To be honest, I'm not sure you're understanding the problem. This may be my fault for not explaining it clearly. So let me try a slightly different angle.

You suggested thinking about the problem in terms of a multinomial (binomial) -- which I agreed with -- and suggested applying MLE -- which I also agreed with. However, ultimately I'm not interested in just solving for p (probability of success, or probability of "blue" in your example). I’m interested in solving for the parameters of the underlying distribution that drives p.

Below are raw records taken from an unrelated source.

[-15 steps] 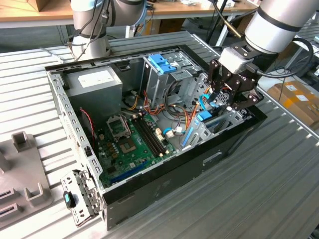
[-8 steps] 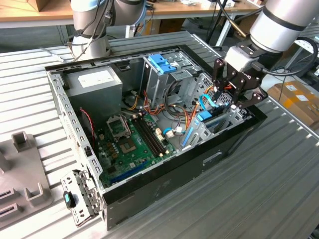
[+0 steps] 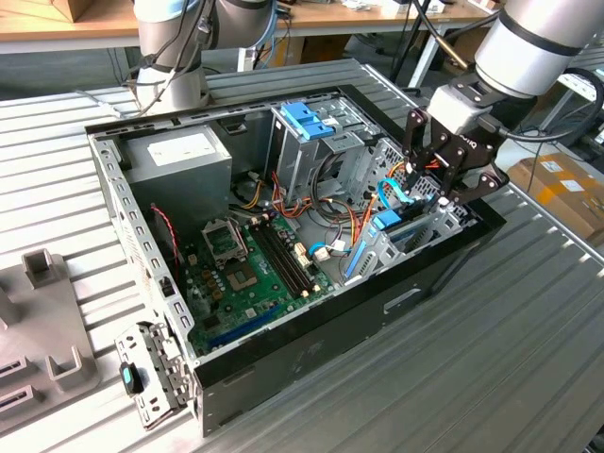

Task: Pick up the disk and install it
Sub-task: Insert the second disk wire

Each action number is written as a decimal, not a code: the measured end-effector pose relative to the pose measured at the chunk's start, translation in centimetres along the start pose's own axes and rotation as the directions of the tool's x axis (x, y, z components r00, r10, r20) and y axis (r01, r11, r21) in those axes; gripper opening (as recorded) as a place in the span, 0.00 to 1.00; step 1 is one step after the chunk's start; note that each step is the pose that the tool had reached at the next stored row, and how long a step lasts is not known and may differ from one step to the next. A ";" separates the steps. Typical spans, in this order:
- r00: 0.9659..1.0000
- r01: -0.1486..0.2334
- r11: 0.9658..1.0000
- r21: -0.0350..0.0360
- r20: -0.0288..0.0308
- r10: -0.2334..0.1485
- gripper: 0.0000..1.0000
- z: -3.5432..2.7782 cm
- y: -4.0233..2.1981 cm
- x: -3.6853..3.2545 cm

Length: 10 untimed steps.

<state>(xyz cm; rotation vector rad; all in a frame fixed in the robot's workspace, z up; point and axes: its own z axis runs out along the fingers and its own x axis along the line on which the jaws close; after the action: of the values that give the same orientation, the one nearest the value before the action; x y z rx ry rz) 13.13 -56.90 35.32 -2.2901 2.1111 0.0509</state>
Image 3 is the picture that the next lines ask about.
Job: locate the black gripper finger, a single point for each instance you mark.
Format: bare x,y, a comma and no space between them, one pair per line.
415,137
488,181

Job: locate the hard disk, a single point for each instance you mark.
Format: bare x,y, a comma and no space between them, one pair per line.
389,221

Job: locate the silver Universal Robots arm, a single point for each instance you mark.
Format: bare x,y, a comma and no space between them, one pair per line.
528,52

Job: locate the silver disk bay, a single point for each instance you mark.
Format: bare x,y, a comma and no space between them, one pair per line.
380,255

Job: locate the large labelled cardboard box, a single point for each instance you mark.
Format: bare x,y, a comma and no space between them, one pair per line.
557,198

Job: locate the black tripod leg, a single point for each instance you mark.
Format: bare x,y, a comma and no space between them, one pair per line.
407,47

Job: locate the blue plastic drive latch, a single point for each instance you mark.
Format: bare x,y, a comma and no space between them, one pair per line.
302,120

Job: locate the tall silver drive cage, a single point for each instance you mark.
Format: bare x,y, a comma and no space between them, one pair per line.
292,160

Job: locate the wooden desk white legs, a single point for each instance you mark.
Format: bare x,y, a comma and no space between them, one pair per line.
330,16

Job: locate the aluminium slat table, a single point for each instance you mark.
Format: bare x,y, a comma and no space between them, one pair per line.
598,66

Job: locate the cream motherboard power connector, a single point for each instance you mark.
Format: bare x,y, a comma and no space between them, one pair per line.
300,256

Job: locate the black RAM slot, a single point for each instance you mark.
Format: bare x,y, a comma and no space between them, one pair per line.
287,259
293,259
281,259
275,259

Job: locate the CPU socket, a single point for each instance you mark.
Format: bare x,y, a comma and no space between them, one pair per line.
223,239

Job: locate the black open PC case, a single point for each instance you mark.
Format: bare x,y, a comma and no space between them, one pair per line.
330,340

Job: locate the square motherboard chip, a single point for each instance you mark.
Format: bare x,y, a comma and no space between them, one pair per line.
241,278

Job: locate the green motherboard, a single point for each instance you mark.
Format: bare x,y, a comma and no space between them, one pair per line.
255,302

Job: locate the grey power supply unit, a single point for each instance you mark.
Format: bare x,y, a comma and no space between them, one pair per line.
189,189

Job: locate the blue expansion slot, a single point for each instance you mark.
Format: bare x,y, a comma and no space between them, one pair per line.
245,326

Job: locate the black case fan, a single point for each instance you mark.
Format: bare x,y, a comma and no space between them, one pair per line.
162,243

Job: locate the metal expansion card retainer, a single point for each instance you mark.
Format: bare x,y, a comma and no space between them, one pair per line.
158,358

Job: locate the small brown cardboard box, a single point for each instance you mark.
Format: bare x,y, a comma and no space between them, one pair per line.
71,9

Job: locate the teal black latch tab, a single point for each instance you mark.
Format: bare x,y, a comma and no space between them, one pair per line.
126,377

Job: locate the grey parts rack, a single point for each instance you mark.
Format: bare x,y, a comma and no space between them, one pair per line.
47,321

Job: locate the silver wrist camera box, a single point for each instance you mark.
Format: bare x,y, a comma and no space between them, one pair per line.
460,108

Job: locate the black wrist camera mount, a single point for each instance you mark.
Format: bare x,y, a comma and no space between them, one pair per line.
472,87

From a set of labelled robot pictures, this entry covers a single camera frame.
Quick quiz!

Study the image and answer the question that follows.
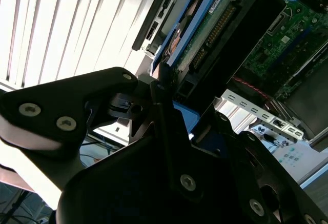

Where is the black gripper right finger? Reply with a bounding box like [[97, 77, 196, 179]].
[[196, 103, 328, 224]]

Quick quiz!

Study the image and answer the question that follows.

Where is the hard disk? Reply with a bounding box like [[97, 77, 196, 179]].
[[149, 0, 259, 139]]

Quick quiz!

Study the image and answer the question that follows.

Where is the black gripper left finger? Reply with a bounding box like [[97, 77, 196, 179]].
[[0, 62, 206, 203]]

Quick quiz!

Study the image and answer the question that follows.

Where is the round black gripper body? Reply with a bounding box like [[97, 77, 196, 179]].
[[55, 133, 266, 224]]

So yes, I can do as you suggested and establish the likelihood function for a multinomial distribution, take the natural log, take the derivative with respect to p, and solve for the p that maximizes log-likelihood. Then what? I’m left with an estimate of p, which doesn’t get me anywhere because p is a function of mu and sigma. My first thought was to substitute the Normal CDF as p – in other words include mu and sigma in the likelihood function explicitly – but again the CDF has no closed form solution, so this didn’t seem to be a viable approach.

I don’t know if this is coming across, but in any case I don’t think the problem is as easy as you are making it out to be. If I’m mistaken about any of the above, please let me know where.